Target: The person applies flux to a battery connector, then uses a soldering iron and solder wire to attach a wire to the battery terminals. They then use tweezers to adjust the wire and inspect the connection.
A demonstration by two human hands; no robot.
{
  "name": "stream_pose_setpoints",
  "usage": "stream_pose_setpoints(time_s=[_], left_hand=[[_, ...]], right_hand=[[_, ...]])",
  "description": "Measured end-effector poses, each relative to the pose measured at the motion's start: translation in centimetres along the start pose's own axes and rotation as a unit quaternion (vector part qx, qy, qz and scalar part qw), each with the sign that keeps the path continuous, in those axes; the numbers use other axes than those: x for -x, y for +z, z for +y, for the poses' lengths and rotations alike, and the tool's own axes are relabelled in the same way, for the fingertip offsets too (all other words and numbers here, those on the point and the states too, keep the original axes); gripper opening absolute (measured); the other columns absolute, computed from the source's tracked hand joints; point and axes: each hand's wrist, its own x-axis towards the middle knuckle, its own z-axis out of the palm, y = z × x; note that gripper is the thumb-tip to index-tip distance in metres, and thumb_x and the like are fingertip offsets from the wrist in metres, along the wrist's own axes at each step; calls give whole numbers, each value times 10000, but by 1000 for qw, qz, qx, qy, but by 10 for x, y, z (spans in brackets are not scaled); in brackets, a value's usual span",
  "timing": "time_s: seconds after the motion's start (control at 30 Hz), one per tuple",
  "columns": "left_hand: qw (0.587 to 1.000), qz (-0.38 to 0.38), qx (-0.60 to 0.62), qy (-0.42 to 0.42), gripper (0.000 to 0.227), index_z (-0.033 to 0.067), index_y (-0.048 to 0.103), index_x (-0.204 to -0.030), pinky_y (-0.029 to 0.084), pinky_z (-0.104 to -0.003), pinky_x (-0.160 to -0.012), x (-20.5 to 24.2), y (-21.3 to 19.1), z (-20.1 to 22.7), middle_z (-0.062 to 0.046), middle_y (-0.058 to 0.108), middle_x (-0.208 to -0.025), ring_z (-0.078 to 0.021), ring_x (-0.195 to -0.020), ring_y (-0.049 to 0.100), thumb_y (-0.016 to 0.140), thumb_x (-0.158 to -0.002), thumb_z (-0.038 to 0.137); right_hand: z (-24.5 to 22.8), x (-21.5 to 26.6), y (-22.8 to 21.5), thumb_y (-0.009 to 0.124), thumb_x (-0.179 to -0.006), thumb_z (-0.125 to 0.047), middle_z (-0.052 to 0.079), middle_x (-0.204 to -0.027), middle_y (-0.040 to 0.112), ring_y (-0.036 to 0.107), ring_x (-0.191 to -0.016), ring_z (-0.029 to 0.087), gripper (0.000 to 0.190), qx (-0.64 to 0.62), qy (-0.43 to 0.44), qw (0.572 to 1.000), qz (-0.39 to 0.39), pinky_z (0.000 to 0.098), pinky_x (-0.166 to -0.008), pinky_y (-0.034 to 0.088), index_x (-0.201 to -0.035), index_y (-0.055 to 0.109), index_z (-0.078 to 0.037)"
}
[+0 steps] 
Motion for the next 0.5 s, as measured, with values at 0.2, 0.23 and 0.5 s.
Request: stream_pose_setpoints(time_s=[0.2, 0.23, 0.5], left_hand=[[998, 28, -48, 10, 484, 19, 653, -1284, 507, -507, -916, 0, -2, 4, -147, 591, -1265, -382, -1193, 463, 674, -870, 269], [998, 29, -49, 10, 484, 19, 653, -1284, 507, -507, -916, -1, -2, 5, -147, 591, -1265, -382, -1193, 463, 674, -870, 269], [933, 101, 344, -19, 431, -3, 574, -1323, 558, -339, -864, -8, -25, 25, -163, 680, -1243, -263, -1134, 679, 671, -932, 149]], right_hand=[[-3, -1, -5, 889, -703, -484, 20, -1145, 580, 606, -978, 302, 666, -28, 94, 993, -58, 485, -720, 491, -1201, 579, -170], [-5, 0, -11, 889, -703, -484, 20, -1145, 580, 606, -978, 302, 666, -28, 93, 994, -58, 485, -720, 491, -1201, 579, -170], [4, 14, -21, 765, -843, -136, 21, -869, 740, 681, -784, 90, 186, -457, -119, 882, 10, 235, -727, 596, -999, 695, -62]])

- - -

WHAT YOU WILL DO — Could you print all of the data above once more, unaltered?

EXERCISE ANSWER —
Target: The person applies flux to a battery connector, then uses a soldering iron and solder wire to attach a wire to the battery terminals. They then use tweezers to adjust the wire and inspect the connection.
A demonstration by two human hands; no robot.
{
  "name": "stream_pose_setpoints",
  "usage": "stream_pose_setpoints(time_s=[_], left_hand=[[_, ...]], right_hand=[[_, ...]])",
  "description": "Measured end-effector poses, each relative to the pose measured at the motion's start: translation in centimetres along the start pose's own axes and rotation as a unit quaternion (vector part qx, qy, qz and scalar part qw), each with the sign that keeps the path continuous, in those axes; the numbers use other axes than those: x for -x, y for +z, z for +y, for the poses' lengths and rotations alike, and the tool's own axes are relabelled in the same way, for the fingertip offsets too (all other words and numbers here, those on the point and the states too, keep the original axes); gripper opening absolute (measured); the other columns absolute, computed from the source's tracked hand joints; point and axes: each hand's wrist, its own x-axis towards the middle knuckle, its own z-axis out of the palm, y = z × x; note that gripper is the thumb-tip to index-tip distance in metres, and thumb_x and the like are fingertip offsets from the wrist in metres, along the wrist's own axes at each step; calls give whole numbers, each value times 10000, but by 1000 for qw, qz, qx, qy, but by 10 for x, y, z (spans in brackets are not scaled); in brackets, a value's usual span",
  "timing": "time_s: seconds after the motion's start (control at 30 Hz), one per tuple",
  "columns": "left_hand: qw (0.587 to 1.000), qz (-0.38 to 0.38), qx (-0.60 to 0.62), qy (-0.42 to 0.42), gripper (0.000 to 0.227), index_z (-0.033 to 0.067), index_y (-0.048 to 0.103), index_x (-0.204 to -0.030), pinky_y (-0.029 to 0.084), pinky_z (-0.104 to -0.003), pinky_x (-0.160 to -0.012), x (-20.5 to 24.2), y (-21.3 to 19.1), z (-20.1 to 22.7), middle_z (-0.062 to 0.046), middle_y (-0.058 to 0.108), middle_x (-0.208 to -0.025), ring_z (-0.078 to 0.021), ring_x (-0.195 to -0.020), ring_y (-0.049 to 0.100), thumb_y (-0.016 to 0.140), thumb_x (-0.158 to -0.002), thumb_z (-0.038 to 0.137); right_hand: z (-24.5 to 22.8), x (-21.5 to 26.6), y (-22.8 to 21.5), thumb_y (-0.009 to 0.124), thumb_x (-0.179 to -0.006), thumb_z (-0.125 to 0.047), middle_z (-0.052 to 0.079), middle_x (-0.204 to -0.027), middle_y (-0.040 to 0.112), ring_y (-0.036 to 0.107), ring_x (-0.191 to -0.016), ring_z (-0.029 to 0.087), gripper (0.000 to 0.190), qx (-0.64 to 0.62), qy (-0.43 to 0.44), qw (0.572 to 1.000), qz (-0.39 to 0.39), pinky_z (0.000 to 0.098), pinky_x (-0.166 to -0.008), pinky_y (-0.034 to 0.088), index_x (-0.201 to -0.035), index_y (-0.055 to 0.109), index_z (-0.078 to 0.037)"
}
[+0 steps] 
Motion for the next 0.5 s, as measured, with values at 0.2, 0.23 and 0.5 s.
Request: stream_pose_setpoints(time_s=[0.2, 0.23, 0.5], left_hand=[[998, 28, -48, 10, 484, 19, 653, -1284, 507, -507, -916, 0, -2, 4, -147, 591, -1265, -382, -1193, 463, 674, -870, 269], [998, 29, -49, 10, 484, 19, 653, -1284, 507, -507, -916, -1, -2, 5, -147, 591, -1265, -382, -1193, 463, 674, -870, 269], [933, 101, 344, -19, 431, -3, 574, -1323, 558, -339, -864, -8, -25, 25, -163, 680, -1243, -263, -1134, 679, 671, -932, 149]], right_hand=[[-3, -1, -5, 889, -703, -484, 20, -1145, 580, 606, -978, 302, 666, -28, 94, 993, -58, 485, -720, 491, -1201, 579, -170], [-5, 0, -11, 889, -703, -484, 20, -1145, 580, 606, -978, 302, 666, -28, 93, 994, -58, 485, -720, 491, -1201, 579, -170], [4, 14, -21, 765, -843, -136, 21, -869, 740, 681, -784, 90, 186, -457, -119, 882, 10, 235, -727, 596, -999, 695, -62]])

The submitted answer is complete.